[Stored records]
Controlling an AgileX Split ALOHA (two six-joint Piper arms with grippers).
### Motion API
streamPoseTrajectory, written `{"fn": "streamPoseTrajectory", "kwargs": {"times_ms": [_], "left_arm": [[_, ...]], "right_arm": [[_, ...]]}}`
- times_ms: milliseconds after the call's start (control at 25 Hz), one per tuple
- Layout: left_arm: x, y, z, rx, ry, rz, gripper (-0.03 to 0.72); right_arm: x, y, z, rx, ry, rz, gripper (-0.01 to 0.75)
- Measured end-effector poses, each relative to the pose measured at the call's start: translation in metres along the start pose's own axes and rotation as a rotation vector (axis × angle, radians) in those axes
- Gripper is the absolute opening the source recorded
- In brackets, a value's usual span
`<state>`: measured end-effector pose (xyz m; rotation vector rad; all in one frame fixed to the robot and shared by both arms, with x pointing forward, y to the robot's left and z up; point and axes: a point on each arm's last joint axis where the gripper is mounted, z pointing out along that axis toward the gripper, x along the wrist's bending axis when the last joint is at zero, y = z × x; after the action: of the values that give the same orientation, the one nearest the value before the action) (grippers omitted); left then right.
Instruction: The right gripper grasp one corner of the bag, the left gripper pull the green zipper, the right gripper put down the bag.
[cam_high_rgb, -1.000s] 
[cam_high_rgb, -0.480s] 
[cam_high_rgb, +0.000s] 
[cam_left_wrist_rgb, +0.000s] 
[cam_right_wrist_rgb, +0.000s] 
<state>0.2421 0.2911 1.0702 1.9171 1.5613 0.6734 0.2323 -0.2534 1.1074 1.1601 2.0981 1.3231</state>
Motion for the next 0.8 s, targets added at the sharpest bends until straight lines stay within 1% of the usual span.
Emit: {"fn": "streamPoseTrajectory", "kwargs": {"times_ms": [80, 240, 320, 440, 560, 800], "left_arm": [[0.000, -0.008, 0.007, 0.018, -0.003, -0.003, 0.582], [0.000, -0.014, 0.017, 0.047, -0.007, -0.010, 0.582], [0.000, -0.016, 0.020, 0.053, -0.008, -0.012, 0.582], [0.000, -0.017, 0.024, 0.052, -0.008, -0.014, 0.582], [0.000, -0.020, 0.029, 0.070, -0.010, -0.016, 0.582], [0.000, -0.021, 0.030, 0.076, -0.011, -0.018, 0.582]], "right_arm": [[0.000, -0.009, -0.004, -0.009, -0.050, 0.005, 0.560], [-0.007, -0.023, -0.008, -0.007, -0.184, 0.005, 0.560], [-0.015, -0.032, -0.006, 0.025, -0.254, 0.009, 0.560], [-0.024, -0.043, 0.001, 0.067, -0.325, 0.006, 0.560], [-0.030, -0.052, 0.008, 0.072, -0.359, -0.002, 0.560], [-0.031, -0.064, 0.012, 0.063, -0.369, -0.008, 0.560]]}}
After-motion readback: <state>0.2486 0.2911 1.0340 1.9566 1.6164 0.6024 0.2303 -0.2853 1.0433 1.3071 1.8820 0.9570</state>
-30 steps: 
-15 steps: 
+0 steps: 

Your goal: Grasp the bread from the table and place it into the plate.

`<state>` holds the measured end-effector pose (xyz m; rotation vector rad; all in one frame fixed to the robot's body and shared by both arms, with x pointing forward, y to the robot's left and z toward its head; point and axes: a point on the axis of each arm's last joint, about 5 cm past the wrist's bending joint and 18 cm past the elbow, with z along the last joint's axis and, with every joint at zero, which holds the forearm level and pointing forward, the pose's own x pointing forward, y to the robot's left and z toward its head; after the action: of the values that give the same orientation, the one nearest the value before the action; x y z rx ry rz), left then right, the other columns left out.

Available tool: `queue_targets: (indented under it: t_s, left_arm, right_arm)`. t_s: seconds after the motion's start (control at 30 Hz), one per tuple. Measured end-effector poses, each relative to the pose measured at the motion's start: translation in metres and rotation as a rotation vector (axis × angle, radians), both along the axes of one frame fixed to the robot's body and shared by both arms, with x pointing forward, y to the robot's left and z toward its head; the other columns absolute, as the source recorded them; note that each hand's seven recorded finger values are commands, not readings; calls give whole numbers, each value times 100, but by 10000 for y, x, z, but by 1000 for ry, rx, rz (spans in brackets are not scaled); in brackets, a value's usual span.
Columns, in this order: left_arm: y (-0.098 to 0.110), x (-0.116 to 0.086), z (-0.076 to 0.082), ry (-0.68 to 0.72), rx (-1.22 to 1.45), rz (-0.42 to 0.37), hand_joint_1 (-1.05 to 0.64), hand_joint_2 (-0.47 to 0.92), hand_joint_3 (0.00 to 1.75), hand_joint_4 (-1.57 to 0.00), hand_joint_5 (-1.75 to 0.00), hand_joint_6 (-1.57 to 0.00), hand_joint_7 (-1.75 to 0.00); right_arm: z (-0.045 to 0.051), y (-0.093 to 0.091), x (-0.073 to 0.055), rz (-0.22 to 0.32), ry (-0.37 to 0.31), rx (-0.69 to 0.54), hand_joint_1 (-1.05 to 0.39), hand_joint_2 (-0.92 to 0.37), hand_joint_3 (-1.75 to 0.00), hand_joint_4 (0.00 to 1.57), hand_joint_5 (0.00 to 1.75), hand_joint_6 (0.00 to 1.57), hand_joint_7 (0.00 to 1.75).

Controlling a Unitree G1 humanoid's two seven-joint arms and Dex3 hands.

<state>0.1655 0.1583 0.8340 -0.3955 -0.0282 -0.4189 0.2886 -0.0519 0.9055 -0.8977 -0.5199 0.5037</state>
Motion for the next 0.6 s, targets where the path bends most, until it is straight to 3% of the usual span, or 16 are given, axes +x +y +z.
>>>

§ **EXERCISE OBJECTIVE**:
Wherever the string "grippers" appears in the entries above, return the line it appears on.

§ **REPLY TO THE EXERCISE**:
Controlling an AgileX Split ALOHA (two six-joint Piper arms with grippers).
`<state>`: measured end-effector pose (xyz m; rotation vector rad; all in one frame fixed to the robot and shared by both arms, with x pointing forward, y to the robot's left and z up; point and axes: a point on each arm's last joint axis where the gripper is mounted, z pointing out along that axis toward the gripper, x along the wrist's bending axis when the last joint is at zero, y = z × x; after the action: of the values that give the same orientation, the one nearest the value before the action) (grippers omitted); left then right.

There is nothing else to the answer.